ロストカルチャー|Tangoの話であったり なかったり

ロストカルチャー

2020年5月30日

 バンドネオンという製造もほぼされていない楽器が奏でる半世紀以上前につくられた曲を未だに踊っている。曲調はノスタルジックで歌詞は未練がましい。タンゴのことを考えると、常にロストカルチャーの文字が浮かびます。初めてマリアニエベス先生と飲んだとき、南米の曲のなかでタンゴだけが異質な気がして理由を尋ねたところ、「タンゴはブエノスアイレスに移民してきた人たちの望郷の想いから生まれたのよ」と教わりました。新型コロナウィルスによって生活スタイルや文化の在り方が見直されているなか、今度はアルゼンチンタンゴの踊り方までもが過去の遺物になってしまうのだろうかという気さえしています。

 タンゴの歴史を振り返ると、下賤な踊りと言われたりローマ法王によって禁止されたりと順調だったわけではありません。先人たちの努力によってそれがユネスコ無形文化遺産に登録されるまでになり、港町からはじまったこの踊りは、海を越えて今や世界中で楽しまれるようになりました。

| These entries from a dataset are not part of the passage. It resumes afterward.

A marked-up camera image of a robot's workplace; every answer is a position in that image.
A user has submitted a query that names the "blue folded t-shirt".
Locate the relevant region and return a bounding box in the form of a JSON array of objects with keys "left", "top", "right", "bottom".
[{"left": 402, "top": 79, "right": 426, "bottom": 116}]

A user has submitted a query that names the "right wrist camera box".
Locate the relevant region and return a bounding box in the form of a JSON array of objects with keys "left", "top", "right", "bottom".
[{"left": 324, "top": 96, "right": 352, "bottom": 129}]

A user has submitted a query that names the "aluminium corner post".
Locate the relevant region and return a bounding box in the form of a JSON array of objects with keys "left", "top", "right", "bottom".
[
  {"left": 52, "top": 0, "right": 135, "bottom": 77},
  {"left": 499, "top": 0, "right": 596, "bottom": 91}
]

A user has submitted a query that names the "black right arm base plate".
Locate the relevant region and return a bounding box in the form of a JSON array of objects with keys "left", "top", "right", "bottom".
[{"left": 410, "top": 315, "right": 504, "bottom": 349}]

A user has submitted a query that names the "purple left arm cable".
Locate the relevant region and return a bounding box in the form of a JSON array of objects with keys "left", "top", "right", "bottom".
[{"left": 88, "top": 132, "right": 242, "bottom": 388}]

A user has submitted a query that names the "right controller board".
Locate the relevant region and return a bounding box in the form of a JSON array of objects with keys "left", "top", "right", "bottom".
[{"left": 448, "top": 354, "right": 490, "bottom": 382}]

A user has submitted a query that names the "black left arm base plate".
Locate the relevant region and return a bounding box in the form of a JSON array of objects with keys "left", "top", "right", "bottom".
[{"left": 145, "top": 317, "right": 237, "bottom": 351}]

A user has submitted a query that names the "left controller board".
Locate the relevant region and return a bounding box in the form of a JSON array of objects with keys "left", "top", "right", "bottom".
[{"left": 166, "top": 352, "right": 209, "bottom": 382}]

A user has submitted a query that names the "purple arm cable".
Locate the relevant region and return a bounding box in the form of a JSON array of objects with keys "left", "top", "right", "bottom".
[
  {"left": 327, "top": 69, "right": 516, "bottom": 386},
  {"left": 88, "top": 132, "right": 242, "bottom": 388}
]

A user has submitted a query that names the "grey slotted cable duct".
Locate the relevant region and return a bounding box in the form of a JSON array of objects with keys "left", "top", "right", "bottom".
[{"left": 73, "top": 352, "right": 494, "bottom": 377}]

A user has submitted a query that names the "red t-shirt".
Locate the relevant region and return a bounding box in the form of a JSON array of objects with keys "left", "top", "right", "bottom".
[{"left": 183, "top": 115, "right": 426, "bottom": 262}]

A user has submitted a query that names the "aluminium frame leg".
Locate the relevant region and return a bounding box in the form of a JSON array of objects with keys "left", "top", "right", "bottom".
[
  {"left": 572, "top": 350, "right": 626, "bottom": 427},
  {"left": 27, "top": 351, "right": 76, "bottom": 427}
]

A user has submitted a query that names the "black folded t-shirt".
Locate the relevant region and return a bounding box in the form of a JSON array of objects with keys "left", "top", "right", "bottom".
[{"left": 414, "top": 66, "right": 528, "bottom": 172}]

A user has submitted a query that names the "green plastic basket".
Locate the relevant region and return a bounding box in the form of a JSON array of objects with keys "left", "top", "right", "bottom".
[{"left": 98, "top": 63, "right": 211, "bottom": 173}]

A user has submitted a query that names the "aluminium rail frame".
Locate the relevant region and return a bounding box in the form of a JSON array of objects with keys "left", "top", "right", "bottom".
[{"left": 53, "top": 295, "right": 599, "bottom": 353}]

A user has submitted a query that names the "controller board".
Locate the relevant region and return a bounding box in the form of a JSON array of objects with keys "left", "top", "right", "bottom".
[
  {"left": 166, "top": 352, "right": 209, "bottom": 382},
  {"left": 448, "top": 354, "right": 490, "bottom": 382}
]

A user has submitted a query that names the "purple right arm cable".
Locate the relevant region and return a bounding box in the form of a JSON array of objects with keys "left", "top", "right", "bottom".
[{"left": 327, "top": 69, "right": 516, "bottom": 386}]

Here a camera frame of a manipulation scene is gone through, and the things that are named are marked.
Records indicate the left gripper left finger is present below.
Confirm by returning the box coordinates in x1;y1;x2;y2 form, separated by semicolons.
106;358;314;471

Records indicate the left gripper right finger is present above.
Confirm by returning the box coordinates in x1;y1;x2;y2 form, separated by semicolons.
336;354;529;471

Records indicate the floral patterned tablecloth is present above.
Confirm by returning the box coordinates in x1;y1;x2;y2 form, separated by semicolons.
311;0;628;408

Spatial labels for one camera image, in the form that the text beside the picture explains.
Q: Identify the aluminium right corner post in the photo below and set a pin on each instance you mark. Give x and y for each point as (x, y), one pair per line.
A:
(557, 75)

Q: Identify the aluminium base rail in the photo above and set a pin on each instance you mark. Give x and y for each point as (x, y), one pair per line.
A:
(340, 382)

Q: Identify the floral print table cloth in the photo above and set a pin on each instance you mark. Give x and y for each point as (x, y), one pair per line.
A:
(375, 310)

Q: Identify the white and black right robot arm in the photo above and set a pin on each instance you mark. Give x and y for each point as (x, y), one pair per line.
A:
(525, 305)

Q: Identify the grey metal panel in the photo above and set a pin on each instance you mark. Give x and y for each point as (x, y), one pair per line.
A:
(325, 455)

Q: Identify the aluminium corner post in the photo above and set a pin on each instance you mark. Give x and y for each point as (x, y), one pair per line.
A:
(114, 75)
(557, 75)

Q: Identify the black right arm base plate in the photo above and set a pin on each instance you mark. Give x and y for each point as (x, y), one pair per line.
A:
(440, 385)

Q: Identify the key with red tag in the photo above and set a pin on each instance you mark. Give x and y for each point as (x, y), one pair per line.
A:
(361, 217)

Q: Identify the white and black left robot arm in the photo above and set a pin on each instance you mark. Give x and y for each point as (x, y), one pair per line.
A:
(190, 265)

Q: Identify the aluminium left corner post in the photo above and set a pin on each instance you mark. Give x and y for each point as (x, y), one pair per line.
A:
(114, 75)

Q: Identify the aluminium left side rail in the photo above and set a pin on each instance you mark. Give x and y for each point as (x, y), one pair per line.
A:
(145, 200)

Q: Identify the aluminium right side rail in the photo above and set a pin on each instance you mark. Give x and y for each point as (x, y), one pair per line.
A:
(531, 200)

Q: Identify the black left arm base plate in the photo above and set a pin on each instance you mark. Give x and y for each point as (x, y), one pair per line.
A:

 今回のことで身の在り方について本当にいろいろ考えました。......というより答えはまだ出ていません。わかっているのは、どういう状況になったとしても僕自身がタンゴをやめることはなく、付いてきてくれる人がいる限りは応えていこうというだけです。僕にはふたり弟子がいて、ひとりは目が不自由で実家に帰れば仕事も生活も安定するのにタンゴのために東京で暮らすと言い、もうひとりは病と闘いながら続けています。他にもそれぞれの角度で応援して下さる人がいて、まったくもって先生としてはだらしない話ですが、なんとかメンタルが保っているような感じです。なので、タンゴの未来について話題にのぼる機会は多いのですが、今の僕には話が大きすぎるのです。ただひとつ言えることがあるとするならば、なぜタンゴは幾つもの苦難を乗り越えることができたのかという点です。そこに目を向けずに上辺の対処で乗り切ったとして、そこに何が残るというのでしょうか。そんな気はしています。